Data shown START

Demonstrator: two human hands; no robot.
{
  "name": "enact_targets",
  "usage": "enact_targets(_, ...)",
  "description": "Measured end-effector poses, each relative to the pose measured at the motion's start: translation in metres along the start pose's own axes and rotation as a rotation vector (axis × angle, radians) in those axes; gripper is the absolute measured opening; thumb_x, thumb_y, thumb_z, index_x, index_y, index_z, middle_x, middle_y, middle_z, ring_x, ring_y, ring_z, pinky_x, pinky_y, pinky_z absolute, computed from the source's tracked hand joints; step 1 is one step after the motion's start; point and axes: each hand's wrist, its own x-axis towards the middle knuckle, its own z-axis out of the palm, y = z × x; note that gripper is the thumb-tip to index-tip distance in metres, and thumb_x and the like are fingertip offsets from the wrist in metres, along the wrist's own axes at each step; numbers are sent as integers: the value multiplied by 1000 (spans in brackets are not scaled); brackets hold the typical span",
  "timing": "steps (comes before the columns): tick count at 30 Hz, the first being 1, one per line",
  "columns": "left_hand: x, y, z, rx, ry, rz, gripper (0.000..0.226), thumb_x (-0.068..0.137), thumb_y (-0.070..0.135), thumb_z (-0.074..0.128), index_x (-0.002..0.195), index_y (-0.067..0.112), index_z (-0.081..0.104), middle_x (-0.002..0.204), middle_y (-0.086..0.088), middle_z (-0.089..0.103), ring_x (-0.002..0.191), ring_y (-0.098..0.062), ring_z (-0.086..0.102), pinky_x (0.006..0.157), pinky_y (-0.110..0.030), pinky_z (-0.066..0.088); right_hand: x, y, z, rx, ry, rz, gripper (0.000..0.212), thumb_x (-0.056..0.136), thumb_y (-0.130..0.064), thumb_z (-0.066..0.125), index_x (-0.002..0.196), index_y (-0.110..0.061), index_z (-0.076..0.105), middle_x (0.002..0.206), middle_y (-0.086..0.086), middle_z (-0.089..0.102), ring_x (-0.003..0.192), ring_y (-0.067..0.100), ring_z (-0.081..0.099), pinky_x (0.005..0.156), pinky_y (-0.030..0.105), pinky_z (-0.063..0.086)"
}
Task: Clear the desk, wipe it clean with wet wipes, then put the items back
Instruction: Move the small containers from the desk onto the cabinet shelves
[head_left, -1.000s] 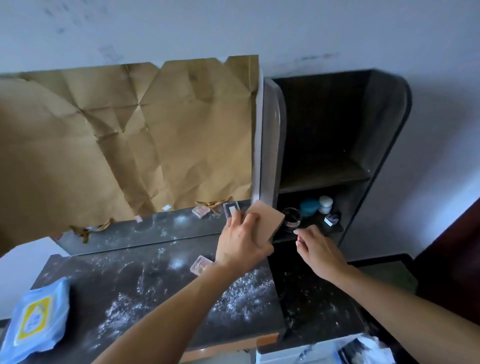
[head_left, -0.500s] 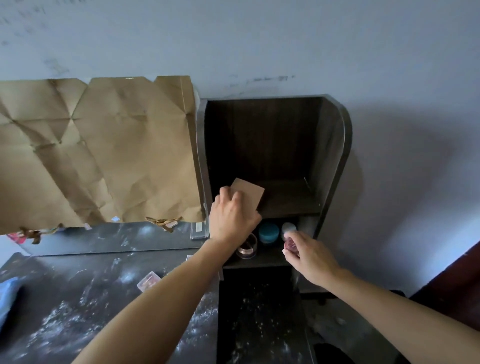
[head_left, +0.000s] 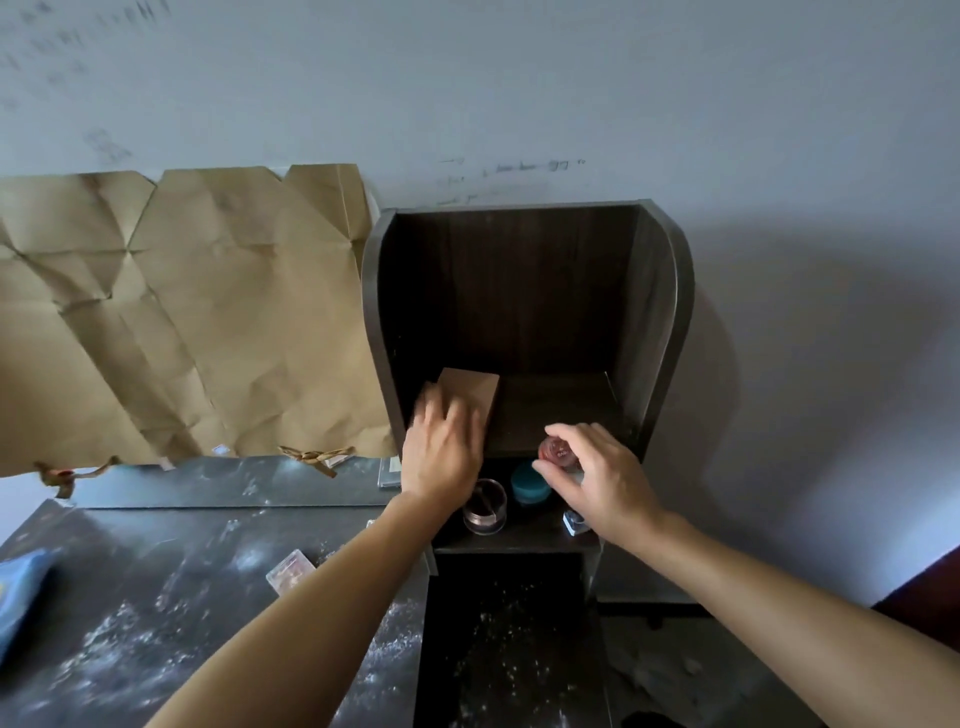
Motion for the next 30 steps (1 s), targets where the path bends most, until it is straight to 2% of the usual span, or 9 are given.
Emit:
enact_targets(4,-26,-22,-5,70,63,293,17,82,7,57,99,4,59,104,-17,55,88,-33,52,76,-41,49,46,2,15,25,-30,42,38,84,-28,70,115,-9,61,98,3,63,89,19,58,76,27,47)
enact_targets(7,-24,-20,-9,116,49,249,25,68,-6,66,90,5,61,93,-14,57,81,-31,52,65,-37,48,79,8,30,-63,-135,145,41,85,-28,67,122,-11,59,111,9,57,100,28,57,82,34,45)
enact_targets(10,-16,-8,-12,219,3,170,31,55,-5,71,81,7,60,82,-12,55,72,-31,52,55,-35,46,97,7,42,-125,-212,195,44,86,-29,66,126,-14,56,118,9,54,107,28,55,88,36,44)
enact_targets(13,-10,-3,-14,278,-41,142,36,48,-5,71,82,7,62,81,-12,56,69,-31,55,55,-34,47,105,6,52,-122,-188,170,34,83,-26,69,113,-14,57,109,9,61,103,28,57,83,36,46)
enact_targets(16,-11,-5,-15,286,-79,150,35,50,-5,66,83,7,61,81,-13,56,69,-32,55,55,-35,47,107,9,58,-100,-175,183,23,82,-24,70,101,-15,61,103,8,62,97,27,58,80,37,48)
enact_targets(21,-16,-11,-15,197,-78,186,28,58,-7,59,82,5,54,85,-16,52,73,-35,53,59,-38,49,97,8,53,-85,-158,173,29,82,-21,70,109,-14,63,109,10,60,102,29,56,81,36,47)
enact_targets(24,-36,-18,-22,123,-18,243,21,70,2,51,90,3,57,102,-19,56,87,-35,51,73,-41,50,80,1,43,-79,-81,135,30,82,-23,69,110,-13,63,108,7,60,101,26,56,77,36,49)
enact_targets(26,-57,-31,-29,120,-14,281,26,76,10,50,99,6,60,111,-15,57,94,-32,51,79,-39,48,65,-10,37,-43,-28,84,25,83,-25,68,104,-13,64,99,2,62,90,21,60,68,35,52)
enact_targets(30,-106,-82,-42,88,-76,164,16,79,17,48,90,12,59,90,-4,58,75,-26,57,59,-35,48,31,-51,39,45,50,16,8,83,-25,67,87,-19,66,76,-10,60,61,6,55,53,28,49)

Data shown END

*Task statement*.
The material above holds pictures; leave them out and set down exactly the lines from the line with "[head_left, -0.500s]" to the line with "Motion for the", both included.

*Completed exercise*.
[head_left, -0.500s] 
[head_left, +0.000s] 
Motion for the next 30 steps (1 s), targets where the path bends most, until it is straight to 2% of the usual span, or 9 are given.

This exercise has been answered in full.